Omitting every picture, output the records below exactly, please.

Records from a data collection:
═══
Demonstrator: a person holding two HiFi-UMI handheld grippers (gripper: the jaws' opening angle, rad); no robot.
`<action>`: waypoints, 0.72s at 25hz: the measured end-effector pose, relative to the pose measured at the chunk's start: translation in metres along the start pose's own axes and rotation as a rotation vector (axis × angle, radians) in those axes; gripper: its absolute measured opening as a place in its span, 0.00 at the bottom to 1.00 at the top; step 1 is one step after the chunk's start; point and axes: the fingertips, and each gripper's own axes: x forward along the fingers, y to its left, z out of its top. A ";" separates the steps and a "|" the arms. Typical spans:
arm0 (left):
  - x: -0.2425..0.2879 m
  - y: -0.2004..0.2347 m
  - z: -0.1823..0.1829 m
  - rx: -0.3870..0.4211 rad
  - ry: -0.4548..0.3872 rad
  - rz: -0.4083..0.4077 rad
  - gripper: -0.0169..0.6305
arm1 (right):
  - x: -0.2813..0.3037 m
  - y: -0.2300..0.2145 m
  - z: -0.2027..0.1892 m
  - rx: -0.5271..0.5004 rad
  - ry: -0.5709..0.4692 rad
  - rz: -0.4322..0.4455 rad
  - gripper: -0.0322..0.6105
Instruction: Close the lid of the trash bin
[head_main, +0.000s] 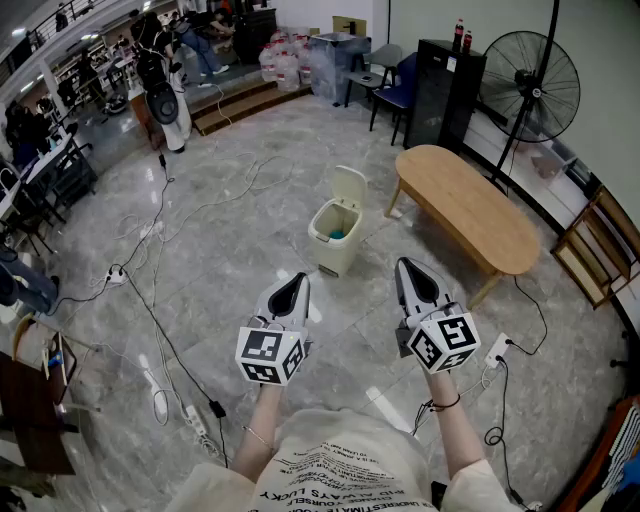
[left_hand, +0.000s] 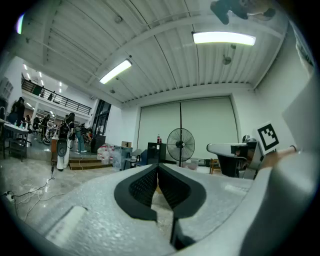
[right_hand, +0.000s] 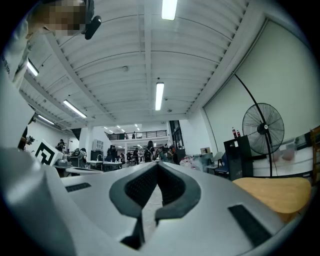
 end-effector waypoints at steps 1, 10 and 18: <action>0.000 -0.001 -0.001 -0.002 0.002 0.001 0.06 | -0.001 -0.001 0.000 0.000 0.003 0.001 0.05; 0.000 -0.014 -0.009 -0.019 0.007 0.020 0.06 | -0.013 -0.009 -0.005 -0.007 -0.001 0.026 0.05; -0.004 -0.021 -0.018 -0.036 0.019 0.039 0.06 | -0.014 -0.014 -0.014 -0.002 0.018 0.045 0.06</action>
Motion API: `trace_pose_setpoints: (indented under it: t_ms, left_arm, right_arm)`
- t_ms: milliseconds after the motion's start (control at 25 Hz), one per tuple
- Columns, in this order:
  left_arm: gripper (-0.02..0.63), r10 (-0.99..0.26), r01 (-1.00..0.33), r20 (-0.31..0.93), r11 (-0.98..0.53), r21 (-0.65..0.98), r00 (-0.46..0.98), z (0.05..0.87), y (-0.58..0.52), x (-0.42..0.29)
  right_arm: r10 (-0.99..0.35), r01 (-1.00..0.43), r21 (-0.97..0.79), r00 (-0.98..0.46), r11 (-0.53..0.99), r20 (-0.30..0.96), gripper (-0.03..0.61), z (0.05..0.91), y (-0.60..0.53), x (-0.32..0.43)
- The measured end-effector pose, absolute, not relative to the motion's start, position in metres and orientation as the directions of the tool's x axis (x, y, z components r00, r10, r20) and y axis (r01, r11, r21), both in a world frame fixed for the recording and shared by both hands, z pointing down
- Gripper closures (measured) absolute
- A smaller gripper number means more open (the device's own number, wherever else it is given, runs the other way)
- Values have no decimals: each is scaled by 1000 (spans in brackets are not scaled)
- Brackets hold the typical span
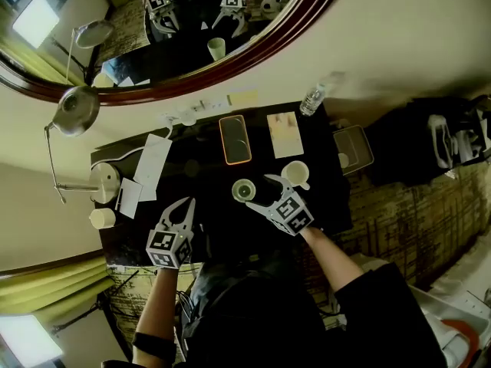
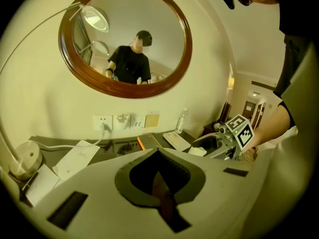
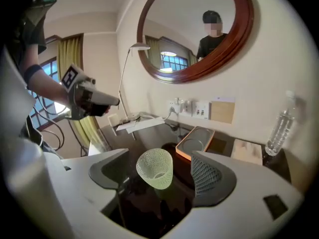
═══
Result below:
Demonstrator: a person holding two HiFi-UMI handheld grippers (gripper: the jaws' opening angle, rad); no robot.
`<action>`: waypoints, 0.72s at 25hz: the measured end-effector pose, relative to the pose measured at the chunk's start: translation in metres along the start pose's own axes and rotation as a rotation vector (axis × angle, radians) in those axes; gripper: its absolute measured opening as a place in its span, 0.00 at the bottom to 1.00 at the top; step 1 is one step after the chunk's start; point and axes: the fingertips, and each gripper's own axes: x forward along the fingers, y to its left, z out of its top. A ";" separates the steps and a "|" the arms. Typical spans:
arm0 (left):
  - x: -0.2425..0.2879 m
  - y: -0.2004..0.2347 m
  - z: -0.1823..0.1829 m
  - rx: -0.3870..0.4211 rad
  - ry: -0.4548..0.3872 rad
  - rz: -0.4083..0.4077 rad
  - gripper: -0.0169..0.6305
arm1 (right):
  - x: -0.2813..0.3037 m
  - y: -0.2300..0.2145 m
  - z: -0.2027..0.1892 m
  - rx: -0.5271..0.5004 rad
  - ry: -0.5709..0.4692 rad
  - rz: -0.4322..0.4455 rad
  - gripper: -0.0322..0.6105
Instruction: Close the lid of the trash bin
[head_main, +0.000s] 
[left_hand, +0.000s] 
[right_hand, +0.000s] 
 end-effector waypoints at steps 1, 10 and 18: <action>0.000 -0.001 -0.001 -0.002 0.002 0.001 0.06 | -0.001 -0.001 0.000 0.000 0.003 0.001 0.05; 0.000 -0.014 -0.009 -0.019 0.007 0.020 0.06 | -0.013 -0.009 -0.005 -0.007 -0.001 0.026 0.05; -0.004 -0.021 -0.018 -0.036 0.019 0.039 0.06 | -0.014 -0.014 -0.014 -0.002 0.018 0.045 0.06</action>
Motion API: `trace_pose_setpoints: (indented under it: t_ms, left_arm, right_arm)`
- t_ms: milliseconds after the motion's start (control at 25 Hz), one per tuple
- Columns, in this order:
  left_arm: gripper (-0.02..0.63), r10 (-0.99..0.26), r01 (-1.00..0.33), r20 (-0.31..0.93), r11 (-0.98..0.53), r21 (-0.65..0.98), r00 (-0.46..0.98), z (0.05..0.87), y (-0.58..0.52), x (-0.42..0.29)
  right_arm: r10 (-0.99..0.35), r01 (-1.00..0.43), r21 (-0.97..0.79), r00 (-0.98..0.46), r11 (-0.53..0.99), r20 (-0.30..0.96), gripper (-0.03..0.61), z (0.05..0.91), y (-0.60..0.53), x (-0.32..0.43)
- The measured end-effector pose, absolute, not relative to the motion's start, position in metres and orientation as the directions of the tool's x axis (x, y, z components r00, r10, r20) and y axis (r01, r11, r21), both in a world frame fixed for the recording and shared by both hands, z pointing down
- Gripper closures (measured) absolute
- A smaller gripper number means more open (the device's own number, wherever else it is given, runs the other way)
- Values have no decimals: each is scaled by 1000 (spans in brackets are not scaled)
- Brackets hold the typical span

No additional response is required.